Four debates later, every town and village in Ireland canvassed, posters left dangling precariously from poles, and the general public delighted that the end has come to what was a decidedly dull campaign.

It has without doubt being a dirty political campaign for what is essentially a non-political post.

A lot of this campaign has centred, and continues to centre, around issues that are inconsequential in comparison to the real policies the seven candidates are trying to put forward. That said, one could argue that it is better for scandals to be unearthed now rather than after a person takes office and brings shame on our little isle. People demand transparency from their public representatives given the scandals of the past.

The national media have taken an unhealthy interest in the private lives of the candidates and their pasts and have overestimated the public’s desire for such information.

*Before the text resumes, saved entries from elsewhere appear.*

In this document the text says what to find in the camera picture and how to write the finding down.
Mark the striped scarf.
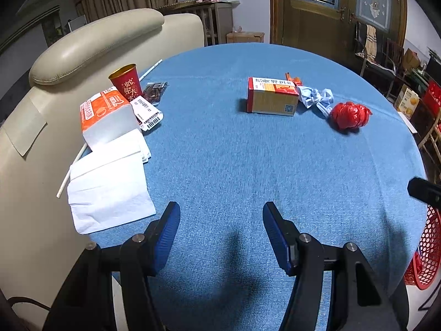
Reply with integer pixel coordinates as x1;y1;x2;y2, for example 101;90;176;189
364;24;378;61

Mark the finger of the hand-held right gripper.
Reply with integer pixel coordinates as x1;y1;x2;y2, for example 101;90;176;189
407;177;441;209

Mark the beige leather sofa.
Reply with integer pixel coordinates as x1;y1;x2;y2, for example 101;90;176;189
0;8;205;331

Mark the slatted radiator cover cabinet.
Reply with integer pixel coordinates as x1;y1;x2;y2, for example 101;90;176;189
155;0;240;47

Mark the white refrigerator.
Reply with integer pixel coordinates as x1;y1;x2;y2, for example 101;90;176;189
68;16;87;35

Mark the light blue wrapper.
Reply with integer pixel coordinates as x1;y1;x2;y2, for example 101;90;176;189
297;86;335;119

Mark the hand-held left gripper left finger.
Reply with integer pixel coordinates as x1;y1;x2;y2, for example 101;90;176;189
43;201;181;331

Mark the brown cardboard box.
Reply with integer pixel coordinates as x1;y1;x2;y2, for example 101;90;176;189
226;32;265;44

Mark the red patterned cloth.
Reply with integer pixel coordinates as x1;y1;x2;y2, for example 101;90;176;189
188;0;240;6

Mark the white barcode label packet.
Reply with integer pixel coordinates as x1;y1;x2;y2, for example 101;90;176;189
130;95;163;132

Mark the orange and white tissue pack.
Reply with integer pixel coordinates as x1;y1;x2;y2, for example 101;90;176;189
79;88;142;151

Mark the wooden chair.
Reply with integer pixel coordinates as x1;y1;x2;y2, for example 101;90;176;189
417;110;441;166

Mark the dark snack wrapper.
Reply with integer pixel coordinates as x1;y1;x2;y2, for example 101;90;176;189
143;81;169;106

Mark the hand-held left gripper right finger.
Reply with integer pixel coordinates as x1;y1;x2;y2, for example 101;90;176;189
262;201;410;331

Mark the black monitor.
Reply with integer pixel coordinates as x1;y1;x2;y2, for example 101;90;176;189
425;55;441;83

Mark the red plastic bag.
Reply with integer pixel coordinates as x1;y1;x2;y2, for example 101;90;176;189
330;102;373;133

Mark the red gift box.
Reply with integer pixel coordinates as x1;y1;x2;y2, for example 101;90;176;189
422;80;441;111

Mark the small orange wrapper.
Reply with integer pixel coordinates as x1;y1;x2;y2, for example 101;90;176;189
284;72;304;87

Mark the red paper cup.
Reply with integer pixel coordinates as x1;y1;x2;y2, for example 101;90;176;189
108;64;142;102

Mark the white paper straw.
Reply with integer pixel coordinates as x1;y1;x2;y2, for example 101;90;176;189
139;59;163;79
57;144;88;199

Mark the thin black cable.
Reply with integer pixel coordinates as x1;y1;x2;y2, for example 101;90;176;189
7;296;52;313

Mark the dark metal chair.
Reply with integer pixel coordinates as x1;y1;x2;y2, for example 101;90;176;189
355;22;405;99

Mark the red plastic mesh basket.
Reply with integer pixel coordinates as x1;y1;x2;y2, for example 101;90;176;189
404;203;441;291

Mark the orange printed carton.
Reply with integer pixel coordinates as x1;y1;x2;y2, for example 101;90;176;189
394;84;421;118

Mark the wooden door with stained glass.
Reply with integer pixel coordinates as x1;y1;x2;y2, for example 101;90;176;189
268;0;408;73

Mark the blue tablecloth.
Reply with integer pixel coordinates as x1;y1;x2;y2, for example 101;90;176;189
89;42;429;331

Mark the orange and white medicine box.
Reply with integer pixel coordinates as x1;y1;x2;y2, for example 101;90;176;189
247;77;300;117

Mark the large unfolded white napkin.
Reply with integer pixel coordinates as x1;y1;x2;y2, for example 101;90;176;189
66;150;157;235

Many of these stories centre around previous posts and appointments, with the media trying to scandalise what were valid positions. Also their determination to align the independent candidates with political parties and strip them of their independence is boring. Ordinary punters have said they aren’t all that concerned about whether Sean Gallagher was a member of the Fianna Fáil national executive or how many of Mary Davis’ board appointments were made by the same party. Most people have a leaning towards a particular political party and once the public are aware of these two candidates’ political allegiances, they can decide for themselves whether they will give them the nod.

Now when it comes to the matter of child abuse and rape we have entered different territory. Last weekend the Mayo Advertiser was invited on a walk about Castlebar with Dana, and the way she was welcomed and greeted by local shoppers was very encouraging for the Claregalway candidate. She was visibly emotional as people embraced and sympathised with her for the revelations of the previous week, but a lot of water has gone under the bridge since then and it would be interesting to see if she would receive the same reception again. I think she would given how supportive her followers were, as they claimed there was no one else to vote for who shared her respect for God and life.

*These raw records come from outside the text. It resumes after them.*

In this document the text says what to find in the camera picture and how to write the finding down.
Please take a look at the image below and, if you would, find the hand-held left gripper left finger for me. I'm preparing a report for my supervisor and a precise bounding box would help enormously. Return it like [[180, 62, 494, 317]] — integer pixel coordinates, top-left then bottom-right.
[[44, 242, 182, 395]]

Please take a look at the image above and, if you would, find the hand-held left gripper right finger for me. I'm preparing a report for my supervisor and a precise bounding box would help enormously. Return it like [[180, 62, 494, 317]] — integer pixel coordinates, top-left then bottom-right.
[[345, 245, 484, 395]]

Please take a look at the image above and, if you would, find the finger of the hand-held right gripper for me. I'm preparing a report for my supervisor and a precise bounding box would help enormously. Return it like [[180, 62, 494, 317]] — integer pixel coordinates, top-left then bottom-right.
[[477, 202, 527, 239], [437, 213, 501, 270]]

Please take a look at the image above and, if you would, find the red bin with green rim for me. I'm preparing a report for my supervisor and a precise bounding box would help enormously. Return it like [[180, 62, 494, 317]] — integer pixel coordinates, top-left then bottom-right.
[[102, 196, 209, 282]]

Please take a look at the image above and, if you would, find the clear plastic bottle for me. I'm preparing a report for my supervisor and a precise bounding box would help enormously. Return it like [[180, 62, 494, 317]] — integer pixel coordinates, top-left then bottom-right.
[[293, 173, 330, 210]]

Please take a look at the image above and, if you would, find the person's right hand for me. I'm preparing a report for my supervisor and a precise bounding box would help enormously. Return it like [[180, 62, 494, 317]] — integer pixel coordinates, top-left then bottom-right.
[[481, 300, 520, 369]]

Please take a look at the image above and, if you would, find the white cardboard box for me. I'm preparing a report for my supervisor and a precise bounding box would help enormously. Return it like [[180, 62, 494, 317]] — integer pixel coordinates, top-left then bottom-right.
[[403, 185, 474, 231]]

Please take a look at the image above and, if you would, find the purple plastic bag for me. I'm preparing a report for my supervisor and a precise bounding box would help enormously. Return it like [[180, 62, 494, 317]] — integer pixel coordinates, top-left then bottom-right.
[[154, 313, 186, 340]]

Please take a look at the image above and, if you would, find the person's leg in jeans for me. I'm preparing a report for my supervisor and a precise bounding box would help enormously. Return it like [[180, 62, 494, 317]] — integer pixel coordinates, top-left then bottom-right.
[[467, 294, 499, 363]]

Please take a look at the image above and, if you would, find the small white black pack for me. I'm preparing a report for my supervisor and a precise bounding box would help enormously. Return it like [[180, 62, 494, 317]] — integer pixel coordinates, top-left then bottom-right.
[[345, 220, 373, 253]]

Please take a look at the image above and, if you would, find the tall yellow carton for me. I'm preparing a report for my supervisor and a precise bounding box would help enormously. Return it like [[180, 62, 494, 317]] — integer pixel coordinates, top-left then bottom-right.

She was a downtrodden Dana last Saturday who did gain encouragement from the welcome she received in Mayo but her fortunes definitely didn’t improve after that.

David Norris and the lettergate scandal has ruined the senator’s chances. People are fixated about what’s in those letters and cannot see beyond that.

Campaigners for Gay Mitchell, nicknamed Grey Mitchell, have vowed that his ratings will rise dramatically in the last week of the campaign so we’ll watch that space with interest.

And Michael D, as long as he continues to say nothing in particular, stands a chance of knocking Gallagher off his poll topping perch. Martin McGuinness was a member of the IRA. We know. Move on. We can take this into consideration when making our choices. What we need over the next week is to hear about policies and what the candidates would do if elected.

Don’t forget about the two referendums either. We are being asked to vote on whether the pay of judges can be reduced in certain circumstances if the pay of public servants is being or has been reduced. We are also asked to decide whether the Houses of the Oireachtas should have powers to conduct inquiries into matters of general public importance and make findings about any person’s conduct.

Be informed and use your constitutional right to vote.